I gazed at her with a curious glance. "Then why, dear lady, do you keep telling me he is cruel?" I inquired, toasting my feet on the fender. "It seems contradictory."
She passed me the muffins, and smiled her restrained smile.
"Does the desire to do good to humanity in itself imply a benevolent disposition?" she answered, obliquely.
"Now you are talking in paradox. Surely, if a man works all his life long for the good of mankind, that shows he is devoured by sympathy for his species."
"And when your friend Mr. Bates works all his life long at observing, and classifying lady-birds, I suppose that shows he is devoured by sympathy for the race of beetles!"

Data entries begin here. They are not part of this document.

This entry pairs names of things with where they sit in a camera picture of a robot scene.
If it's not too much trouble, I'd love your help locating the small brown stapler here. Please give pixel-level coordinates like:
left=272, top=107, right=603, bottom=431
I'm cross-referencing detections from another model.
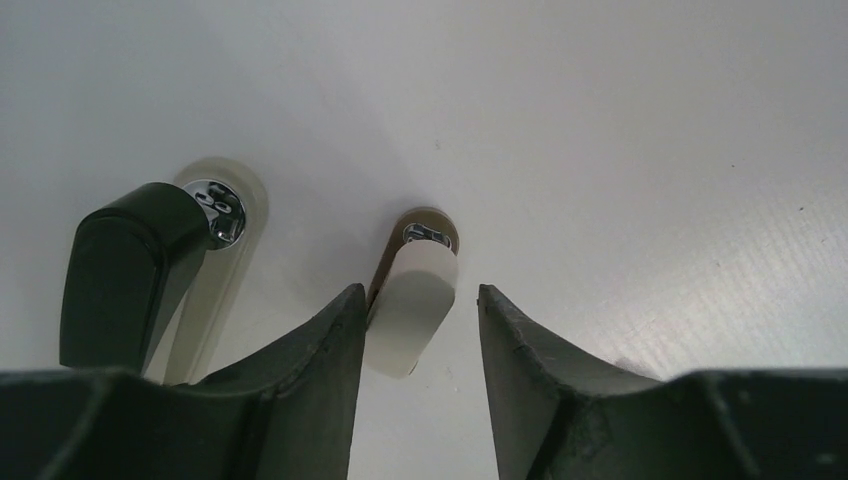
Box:
left=364, top=207, right=460, bottom=379

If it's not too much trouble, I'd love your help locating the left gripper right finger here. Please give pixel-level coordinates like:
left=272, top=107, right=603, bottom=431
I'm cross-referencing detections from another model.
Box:
left=478, top=285, right=847, bottom=479

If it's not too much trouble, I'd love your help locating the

I laughed at her comical face, she looked at me so quizzically. "But then," I objected, "the cases are not parallel. Bates kills and collects his lady-birds; Sebastian cures and benefits humanity."
Hilda smiled her wise smile once more, and fingered her apron. "Are the cases so different as you suppose?" she went on, with her quick glance. "Is it not partly accident? A man of science, you see, early in life, takes up, half by chance, this, that, or the other particular form of study. But what the study is in itself, I fancy, does not greatly matter; do not mere circumstances as often as not determine it? Surely it is the temperament, on the whole, that tells: the temperament that is or is not scientific."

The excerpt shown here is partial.